● **GOAL OF THE EXERCISE**
Of the entries that follow, how many lines hold the string "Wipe"? Write the number and nothing more.

[Data entries]
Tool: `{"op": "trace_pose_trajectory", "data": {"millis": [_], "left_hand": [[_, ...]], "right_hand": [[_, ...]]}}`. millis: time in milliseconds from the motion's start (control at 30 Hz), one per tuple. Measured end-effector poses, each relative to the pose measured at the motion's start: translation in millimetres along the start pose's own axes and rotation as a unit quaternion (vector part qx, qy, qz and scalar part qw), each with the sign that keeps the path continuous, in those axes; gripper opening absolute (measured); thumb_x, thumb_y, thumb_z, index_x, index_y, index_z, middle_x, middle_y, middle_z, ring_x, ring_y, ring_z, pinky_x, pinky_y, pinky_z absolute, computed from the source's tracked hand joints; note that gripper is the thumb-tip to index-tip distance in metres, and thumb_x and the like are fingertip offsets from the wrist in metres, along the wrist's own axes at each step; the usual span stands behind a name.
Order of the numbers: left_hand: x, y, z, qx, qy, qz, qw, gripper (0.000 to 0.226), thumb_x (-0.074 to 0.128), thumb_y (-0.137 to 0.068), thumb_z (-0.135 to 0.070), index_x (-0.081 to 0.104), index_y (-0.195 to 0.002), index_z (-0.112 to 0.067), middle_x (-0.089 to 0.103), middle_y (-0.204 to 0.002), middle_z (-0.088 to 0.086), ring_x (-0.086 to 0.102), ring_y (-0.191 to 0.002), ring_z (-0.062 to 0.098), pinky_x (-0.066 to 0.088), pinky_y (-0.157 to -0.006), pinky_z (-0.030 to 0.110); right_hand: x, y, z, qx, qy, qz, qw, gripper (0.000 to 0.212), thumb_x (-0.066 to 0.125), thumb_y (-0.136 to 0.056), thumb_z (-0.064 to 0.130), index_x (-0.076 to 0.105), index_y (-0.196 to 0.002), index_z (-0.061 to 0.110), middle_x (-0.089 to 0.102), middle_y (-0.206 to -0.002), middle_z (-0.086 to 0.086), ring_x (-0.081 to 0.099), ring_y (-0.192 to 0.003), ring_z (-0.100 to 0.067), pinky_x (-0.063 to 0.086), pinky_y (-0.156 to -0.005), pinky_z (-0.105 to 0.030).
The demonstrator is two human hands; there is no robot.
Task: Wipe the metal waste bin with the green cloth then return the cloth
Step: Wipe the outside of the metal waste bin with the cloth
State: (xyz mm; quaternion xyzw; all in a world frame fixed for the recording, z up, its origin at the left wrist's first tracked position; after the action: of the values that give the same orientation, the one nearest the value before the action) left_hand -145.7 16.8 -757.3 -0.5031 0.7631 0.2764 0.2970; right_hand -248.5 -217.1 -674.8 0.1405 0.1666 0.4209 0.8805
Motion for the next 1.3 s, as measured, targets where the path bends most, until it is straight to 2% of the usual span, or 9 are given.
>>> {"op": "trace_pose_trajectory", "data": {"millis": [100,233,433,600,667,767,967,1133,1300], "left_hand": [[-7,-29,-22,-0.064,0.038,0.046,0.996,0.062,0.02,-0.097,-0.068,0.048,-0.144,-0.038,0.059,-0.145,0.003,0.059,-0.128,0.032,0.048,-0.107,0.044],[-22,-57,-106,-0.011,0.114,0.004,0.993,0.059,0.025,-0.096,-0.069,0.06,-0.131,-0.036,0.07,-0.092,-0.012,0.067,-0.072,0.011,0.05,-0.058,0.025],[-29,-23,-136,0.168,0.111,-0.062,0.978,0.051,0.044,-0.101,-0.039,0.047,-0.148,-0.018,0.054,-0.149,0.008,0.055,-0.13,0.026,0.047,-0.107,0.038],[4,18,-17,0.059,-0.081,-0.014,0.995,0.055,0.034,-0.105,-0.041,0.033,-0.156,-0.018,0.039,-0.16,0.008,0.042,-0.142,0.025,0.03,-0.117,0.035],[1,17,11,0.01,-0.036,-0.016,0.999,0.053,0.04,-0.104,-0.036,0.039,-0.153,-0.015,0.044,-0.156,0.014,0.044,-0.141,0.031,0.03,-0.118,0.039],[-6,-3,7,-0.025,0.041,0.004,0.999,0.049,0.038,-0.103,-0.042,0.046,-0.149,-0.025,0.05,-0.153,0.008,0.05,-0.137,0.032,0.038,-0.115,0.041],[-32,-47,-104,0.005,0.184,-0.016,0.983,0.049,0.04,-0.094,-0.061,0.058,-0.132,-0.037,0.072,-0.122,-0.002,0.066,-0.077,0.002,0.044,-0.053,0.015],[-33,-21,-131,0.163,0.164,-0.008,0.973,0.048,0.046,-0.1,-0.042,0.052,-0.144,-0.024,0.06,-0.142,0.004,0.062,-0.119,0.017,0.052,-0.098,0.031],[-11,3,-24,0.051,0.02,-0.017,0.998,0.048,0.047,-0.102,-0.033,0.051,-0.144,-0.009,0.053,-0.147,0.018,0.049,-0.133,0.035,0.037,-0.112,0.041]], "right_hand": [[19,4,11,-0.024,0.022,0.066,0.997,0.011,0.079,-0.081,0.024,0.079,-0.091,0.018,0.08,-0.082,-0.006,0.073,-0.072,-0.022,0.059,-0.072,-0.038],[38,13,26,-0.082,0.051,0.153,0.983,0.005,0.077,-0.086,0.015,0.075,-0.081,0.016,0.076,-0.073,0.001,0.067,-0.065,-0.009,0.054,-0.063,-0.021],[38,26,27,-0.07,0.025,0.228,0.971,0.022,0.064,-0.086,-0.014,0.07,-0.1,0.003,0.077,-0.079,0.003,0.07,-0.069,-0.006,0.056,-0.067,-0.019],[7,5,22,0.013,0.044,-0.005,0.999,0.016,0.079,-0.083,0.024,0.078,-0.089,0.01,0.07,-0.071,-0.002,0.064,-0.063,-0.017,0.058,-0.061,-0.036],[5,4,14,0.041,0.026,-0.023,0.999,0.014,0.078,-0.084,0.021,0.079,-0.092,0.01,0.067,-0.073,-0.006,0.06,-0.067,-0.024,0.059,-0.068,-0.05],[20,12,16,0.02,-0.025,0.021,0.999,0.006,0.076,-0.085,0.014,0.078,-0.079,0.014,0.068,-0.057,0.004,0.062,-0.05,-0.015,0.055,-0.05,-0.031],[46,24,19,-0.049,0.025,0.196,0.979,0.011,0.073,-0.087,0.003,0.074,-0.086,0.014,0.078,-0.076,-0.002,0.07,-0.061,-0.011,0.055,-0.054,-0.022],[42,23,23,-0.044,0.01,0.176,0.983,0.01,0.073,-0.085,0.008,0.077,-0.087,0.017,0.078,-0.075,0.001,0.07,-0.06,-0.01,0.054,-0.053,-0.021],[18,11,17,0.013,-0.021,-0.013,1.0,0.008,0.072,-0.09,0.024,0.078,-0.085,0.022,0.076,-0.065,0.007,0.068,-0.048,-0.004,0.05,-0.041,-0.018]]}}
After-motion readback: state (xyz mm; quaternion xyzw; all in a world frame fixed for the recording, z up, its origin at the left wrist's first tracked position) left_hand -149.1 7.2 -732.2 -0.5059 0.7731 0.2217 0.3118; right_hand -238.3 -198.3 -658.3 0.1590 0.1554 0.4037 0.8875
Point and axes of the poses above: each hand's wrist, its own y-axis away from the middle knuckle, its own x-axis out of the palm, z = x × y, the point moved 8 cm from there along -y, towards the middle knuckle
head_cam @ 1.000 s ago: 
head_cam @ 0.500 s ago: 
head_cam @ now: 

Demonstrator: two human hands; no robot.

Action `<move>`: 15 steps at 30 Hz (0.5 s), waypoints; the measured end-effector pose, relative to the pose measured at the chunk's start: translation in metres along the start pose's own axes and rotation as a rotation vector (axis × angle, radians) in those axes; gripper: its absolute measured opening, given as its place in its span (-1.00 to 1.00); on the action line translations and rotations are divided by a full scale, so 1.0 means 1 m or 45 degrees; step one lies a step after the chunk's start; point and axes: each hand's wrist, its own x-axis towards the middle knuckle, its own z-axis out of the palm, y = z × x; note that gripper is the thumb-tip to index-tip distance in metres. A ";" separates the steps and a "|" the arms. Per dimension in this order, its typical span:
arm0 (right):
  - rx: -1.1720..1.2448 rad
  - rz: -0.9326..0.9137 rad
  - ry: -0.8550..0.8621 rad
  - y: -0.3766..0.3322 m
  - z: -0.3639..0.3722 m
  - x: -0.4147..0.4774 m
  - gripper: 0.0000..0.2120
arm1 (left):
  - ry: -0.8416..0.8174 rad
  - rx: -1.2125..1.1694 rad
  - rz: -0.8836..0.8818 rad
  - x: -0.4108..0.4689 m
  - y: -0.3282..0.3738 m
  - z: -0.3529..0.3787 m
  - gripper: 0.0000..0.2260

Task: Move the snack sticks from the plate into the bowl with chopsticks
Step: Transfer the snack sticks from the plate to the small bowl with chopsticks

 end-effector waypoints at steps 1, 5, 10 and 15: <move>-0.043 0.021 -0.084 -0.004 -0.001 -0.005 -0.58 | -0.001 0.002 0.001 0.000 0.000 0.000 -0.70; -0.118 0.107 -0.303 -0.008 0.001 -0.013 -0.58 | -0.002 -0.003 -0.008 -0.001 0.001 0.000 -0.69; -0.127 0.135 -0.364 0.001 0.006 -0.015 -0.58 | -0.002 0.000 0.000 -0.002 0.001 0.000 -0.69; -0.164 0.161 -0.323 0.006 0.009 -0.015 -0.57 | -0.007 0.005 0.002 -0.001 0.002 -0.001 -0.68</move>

● **ANSWER TO THIS EXERCISE**
2